PRATO – Un progetto concreto per la sicurezza del territorio che unisce la prevenzione medica al ricordo di una figura storica per l’associazionismo locale. L’Automobile Club Prato ha avviato un piano di cardio-protezione che prevede il posizionamento di un dispositivo salvavita in ogni sede territoriale della provincia. L’iniziativa, nata per volontà del consiglio direttivo dell’ente, si sviluppa nel ricordo dell’ex presidente scomparso nello scorso mese di novembre.
In base al programma stabilito, la prima teca medica è stata posizionata nella sede centrale di via Ferrucci. Nei prossimi mesi la copertura diventerà totale e i dispositivi saranno installati in tutte le delegazioni periferiche dell’ente automobilistico e all’interno dell’Autoscuola Grignanese.
La presentazione della prima postazione si è svolta nell’ufficio centrale alla presenza dei vertici della struttura, dei rappresentanti del volontariato locale e del neo assessore Enrico Vellucci. Oltre alla distribuzione delle apparecchiature, il piano prevede un’importante attività didattica. A partire dal prossimo mese di settembre inizieranno infatti specifici percorsi formativi gratuiti per l’utilizzo dei dispositivi, rivolti in un primo momento al personale dipendente e ai collaboratori, e successivamente estesi a tutti i soci e ai cittadini interessati.
Le lezioni saranno coordinate dagli operatori specializzati della Pubblica Assistenza, della Misericordia, della Croce Rossa e della Fondazione Sandro Pitigliani. “Abbiamo voluto trasformare il ricordo del presidente Federico Mazzoni in un progetto concreto e utile per tutta la comunità – dice il direttore di Aci Prato Claudio Bigiarini – e la presenza di un defibrillatore può fare la differenza nei momenti più delicati”. Secondo la direzione, la sinergia con le associazioni sanitarie sarà fondamentale per far crescere la sensibilità verso il primo intervento tra i residenti.

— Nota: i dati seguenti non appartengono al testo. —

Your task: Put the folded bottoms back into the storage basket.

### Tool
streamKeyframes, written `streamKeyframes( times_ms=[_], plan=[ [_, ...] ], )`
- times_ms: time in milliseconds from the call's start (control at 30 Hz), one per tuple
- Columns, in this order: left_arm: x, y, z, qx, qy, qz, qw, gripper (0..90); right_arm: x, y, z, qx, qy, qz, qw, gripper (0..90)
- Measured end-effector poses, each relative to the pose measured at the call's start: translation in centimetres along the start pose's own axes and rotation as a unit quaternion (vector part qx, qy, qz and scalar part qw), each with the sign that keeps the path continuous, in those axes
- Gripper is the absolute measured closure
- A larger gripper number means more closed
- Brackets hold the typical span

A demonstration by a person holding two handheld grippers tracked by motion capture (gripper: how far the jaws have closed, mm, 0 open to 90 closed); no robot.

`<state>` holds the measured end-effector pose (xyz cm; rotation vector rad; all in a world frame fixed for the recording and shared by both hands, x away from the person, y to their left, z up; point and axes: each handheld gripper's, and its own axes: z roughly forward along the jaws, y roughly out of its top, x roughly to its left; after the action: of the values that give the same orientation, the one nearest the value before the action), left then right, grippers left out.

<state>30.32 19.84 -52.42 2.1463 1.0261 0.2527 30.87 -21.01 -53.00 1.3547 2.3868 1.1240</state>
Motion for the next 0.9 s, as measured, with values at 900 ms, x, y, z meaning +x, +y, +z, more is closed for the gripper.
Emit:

L’impegno sul fronte della prevenzione cardiaca rappresenta la prosecuzione di un percorso già iniziato in primavera. In occasione dell’ultima Maratonina di Prato disputata nello scorso mese di aprile, l’ente aveva infatti messo in palio un apparecchio salvavita per la società sportiva capace di iscrivere il maggior numero di partecipanti alla gara, consegnato poi al Tc Prato. Con il nuovo piano aziendale, l’ente assicura una vigilanza medica costante nei propri uffici e nei punti di contatto con il pubblico, completando il percorso in memoria di Federico Mazzoni.